Неожиданно зазвонил телефон, расположенный на журнальном столике. Это вывело молодого человека из тяжелых мыслей. Он поднял трубку.
– Как твоя мать? Ты сделал укол? – спросил женский голос.
Это была врач, она знала о тяжелом положении, и последнее время наведывала старушку. Это от врача он узнал, что жить его матери осталось меньше суток.
– Как она, почему ты молчишь? – настаивал женский голос.
– Она… она … – он хотел сказать умерла, но не смог. Его голосовые связки были скованы внезапно возникшим спазмом. Он присел, хотел вымолвить «она умерла», но спазм связок еще крепче сжал горло, от душевных мук глаза потяжелели, но слез еще не было. Наконец, он собрал все физические силы и с усилием выдавил:
– Она умерла.
Женщина начала что-то лепетать, но он не слышал ее слов, так как положил трубку. Он не мог ни говорить, ни слушать. Это горе касалось только его. Чужой человек никогда не поймет, не прочувствует его горе, так, как его чувствовал он. Теперь в этом мире он был один, умер его самый родной человек, умер тот, кто единственный называл его ребенком, независимо от возраста, ибо для матери ее дитя будет всю жизнь ребенком. Теперь он перестал быть ребенком, потому что тот, кто мог это сказать, умер.
Внезапно на него, после томительных сжатий связок и душевных мук, налетел новый приступ, он не мог остановиться от рыданий. Слезы будто градом лились ручейками с обоих глаз, казалось, что в глазах находится человеческая душа, страдающая, ищущая спасения, выхода, но заточенная в прозрачной оболочке, всевидящая и молчаливая до поры до времени. Ей не даны физические возможности, она не может убежать, что-либо изменить, покинуть прозрачную темницу; ее удел – страдания, переживания, она может лишь молчаливо передавать телу свои безграничные мучения, содрогая его плоть. Это произошло и с молодым человеком. От бессилия, теперь уже и физического, у него подкосились ноги, он опустился на кровать и зарыдал. Остановить поток слез он не мог, душевная боль не умолкала, но именно слезы дали прорыв накопившимся страданиям его души…

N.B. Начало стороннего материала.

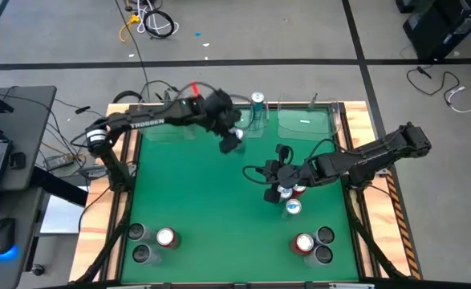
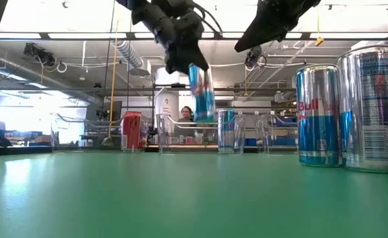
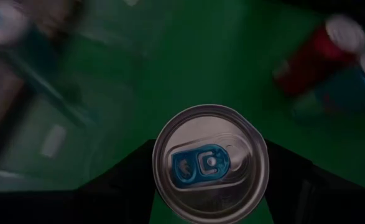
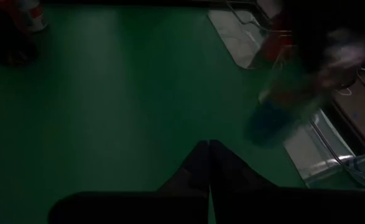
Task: Sort soda cans
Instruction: Put the blue soda can into the transparent middle bin
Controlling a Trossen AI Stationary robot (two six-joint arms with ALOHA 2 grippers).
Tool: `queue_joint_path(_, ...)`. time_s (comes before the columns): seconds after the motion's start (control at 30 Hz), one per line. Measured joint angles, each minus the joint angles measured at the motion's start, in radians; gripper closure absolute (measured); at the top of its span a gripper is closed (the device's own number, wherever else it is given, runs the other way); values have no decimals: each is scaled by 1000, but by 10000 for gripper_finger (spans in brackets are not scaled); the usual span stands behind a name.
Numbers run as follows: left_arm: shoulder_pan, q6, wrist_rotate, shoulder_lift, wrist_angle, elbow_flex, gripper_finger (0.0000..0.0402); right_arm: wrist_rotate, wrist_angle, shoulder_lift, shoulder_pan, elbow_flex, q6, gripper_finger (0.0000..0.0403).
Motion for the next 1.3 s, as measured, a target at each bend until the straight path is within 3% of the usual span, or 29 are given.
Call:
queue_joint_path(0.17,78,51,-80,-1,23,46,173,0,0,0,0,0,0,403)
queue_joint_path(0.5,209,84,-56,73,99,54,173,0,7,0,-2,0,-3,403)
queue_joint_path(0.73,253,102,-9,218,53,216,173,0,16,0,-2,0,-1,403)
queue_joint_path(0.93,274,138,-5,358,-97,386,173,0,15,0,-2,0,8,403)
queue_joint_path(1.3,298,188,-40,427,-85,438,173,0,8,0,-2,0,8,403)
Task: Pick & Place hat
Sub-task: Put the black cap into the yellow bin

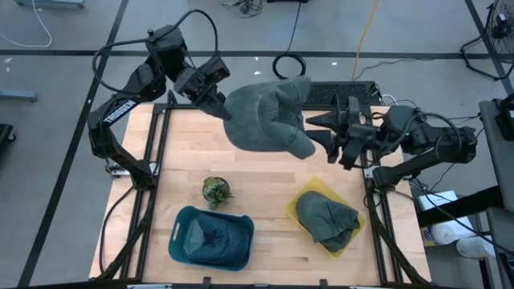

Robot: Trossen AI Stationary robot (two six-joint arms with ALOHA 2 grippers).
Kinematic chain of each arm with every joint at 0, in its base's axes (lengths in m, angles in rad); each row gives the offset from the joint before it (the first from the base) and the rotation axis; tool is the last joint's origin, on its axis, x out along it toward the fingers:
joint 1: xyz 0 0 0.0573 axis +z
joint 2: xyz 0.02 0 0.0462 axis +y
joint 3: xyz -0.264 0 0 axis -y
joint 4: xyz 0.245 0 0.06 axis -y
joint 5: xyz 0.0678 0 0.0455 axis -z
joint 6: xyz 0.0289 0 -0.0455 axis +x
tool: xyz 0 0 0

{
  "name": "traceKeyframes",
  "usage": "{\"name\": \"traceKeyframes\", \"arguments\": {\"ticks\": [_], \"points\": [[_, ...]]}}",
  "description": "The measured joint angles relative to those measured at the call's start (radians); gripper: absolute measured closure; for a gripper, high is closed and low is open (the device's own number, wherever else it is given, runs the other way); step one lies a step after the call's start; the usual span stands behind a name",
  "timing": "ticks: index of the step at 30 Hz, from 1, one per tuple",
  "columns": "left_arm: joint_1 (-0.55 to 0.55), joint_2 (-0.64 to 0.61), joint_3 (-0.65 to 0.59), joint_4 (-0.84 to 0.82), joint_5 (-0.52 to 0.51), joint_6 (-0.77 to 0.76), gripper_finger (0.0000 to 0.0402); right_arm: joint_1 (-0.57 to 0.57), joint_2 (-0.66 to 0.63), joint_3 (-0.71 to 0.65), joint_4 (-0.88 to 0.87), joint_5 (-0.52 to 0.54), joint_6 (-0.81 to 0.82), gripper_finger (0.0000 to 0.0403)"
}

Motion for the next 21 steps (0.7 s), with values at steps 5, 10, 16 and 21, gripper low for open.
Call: {"name": "traceKeyframes", "arguments": {"ticks": [5,10,16,21], "points": [[-0.021,0.000,0.000,-0.001,-0.030,-0.023,0.0390,0.000,0.029,0.000,0.019,0.005,-0.129,0.0222],[-0.035,0.000,0.000,0.000,-0.070,-0.028,0.0391,0.000,0.059,0.000,0.122,0.004,-0.191,0.0223],[-0.046,0.000,0.000,-0.001,-0.095,-0.031,0.0391,0.000,0.086,0.000,0.210,0.002,-0.304,0.0223],[-0.051,0.000,0.000,-0.001,-0.100,-0.028,0.0391,0.000,0.106,0.000,0.231,0.003,-0.315,0.0244]]}}
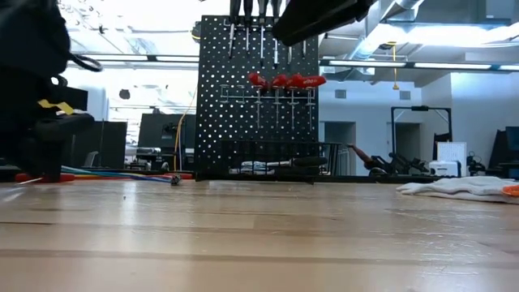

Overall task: Hang tools onto peg board
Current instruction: Move the left red hex key to the center of the table

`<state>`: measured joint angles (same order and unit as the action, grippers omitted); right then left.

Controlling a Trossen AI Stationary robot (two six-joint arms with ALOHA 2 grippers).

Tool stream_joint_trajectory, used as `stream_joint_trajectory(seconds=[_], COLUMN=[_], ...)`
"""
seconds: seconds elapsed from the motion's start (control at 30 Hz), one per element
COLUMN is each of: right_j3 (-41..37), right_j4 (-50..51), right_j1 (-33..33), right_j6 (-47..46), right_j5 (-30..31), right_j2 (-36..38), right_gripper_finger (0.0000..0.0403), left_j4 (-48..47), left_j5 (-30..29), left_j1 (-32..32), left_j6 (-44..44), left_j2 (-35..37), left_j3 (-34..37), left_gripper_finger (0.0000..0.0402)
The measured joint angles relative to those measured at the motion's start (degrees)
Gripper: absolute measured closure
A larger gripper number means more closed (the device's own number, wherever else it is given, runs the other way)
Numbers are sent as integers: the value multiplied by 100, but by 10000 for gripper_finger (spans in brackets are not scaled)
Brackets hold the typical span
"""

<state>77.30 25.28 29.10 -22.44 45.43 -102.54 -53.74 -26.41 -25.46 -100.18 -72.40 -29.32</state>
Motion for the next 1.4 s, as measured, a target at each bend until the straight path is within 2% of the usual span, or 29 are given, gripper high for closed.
stream_joint_trajectory(seconds=[0.3,0.43,0.57,0.77,0.9,0.97,1.07,1.27,1.4], right_j3=[0,0,0,0,0,2,2,4,4], right_j4=[-72,-95,-105,-111,-112,-135,-180,-190,-189], right_j1=[15,13,13,4,7,11,11,0,0], right_j6=[-2,-3,4,26,37,39,39,42,42], right_j5=[-4,-6,-7,-8,-11,-11,-20,-37,-39], right_j2=[0,0,0,-1,0,0,0,0,0], right_gripper_finger=[214,214,214,214,214,214,214,214,214], left_j4=[4,-25,-127,-215,-962,-1095,-1039,-1116,-1297], left_j5=[5,-134,-69,399,827,838,1126,1316,1060], left_j1=[889,1451,2043,2523,2860,3110,3508,4179,4513], left_j6=[-66,370,1496,3961,4810,5110,6023,7290,7643], left_j2=[2,15,20,20,15,15,-57,-850,-1664], left_j3=[-2,-16,-301,-1141,-1373,-1386,-1386,-1388,-1388], left_gripper_finger=[242,242,242,242,242,242,242,216,186])
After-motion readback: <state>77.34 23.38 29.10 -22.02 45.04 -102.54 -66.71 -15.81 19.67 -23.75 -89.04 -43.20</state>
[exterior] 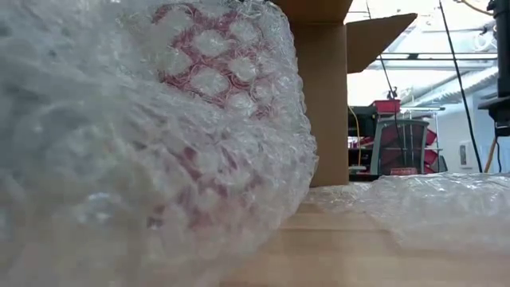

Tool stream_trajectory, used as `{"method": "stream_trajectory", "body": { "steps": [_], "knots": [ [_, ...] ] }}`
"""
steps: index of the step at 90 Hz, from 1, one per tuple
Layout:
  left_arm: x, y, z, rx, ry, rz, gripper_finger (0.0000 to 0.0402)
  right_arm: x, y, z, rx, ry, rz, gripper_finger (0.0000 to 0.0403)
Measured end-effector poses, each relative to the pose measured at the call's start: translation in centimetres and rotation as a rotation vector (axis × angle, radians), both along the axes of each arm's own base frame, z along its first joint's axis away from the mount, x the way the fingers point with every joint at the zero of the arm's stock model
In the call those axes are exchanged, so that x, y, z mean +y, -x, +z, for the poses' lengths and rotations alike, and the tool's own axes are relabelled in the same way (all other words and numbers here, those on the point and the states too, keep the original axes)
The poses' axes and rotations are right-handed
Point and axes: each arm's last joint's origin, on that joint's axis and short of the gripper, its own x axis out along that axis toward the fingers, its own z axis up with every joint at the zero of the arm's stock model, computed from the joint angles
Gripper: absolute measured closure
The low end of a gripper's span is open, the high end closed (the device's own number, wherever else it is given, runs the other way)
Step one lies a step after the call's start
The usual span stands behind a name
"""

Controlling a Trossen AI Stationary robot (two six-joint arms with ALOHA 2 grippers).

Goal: Wrap mug
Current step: Wrap the red patterned mug with bubble wrap

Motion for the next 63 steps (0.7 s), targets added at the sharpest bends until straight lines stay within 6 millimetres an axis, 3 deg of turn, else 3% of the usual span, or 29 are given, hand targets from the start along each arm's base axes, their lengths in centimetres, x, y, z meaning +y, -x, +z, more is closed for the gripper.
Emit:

Спустя десять минут приступ, охвативший так внезапно его, прекратился, и он немного успокоился. Его сознание вновь вернулось, и его посетила мысль: «Что она хотела сказать? – он думал о последних минутах жизни матери. – Она протянула ему слабую руку, но ничего не промолвила … Те, кто уходят навсегда, тоже боятся одиночества, она не хотела терять, – внезапно подумал он. – Что это? Почему я об этом думаю? Может, это ее последние слова, которые она так и не смогла произнести. Ее рука была в моей руке. Она не смогла это сообщить мне из-за чувств, переполняющих ее, также, как и я не смог сказать врачу, что ее больше нет. Возможно, я, отвечаю врачу, неосознанно пытался вырвать ее из цепких лап смерти – я не верил, что ее больше нет, поэтому не мог с первого раза вымолвить врачу эти страшные слова: «она умерла». Я чувствовал тогда, как эти слова полоснули меня по сердцу, оставив навсегда открытую рану».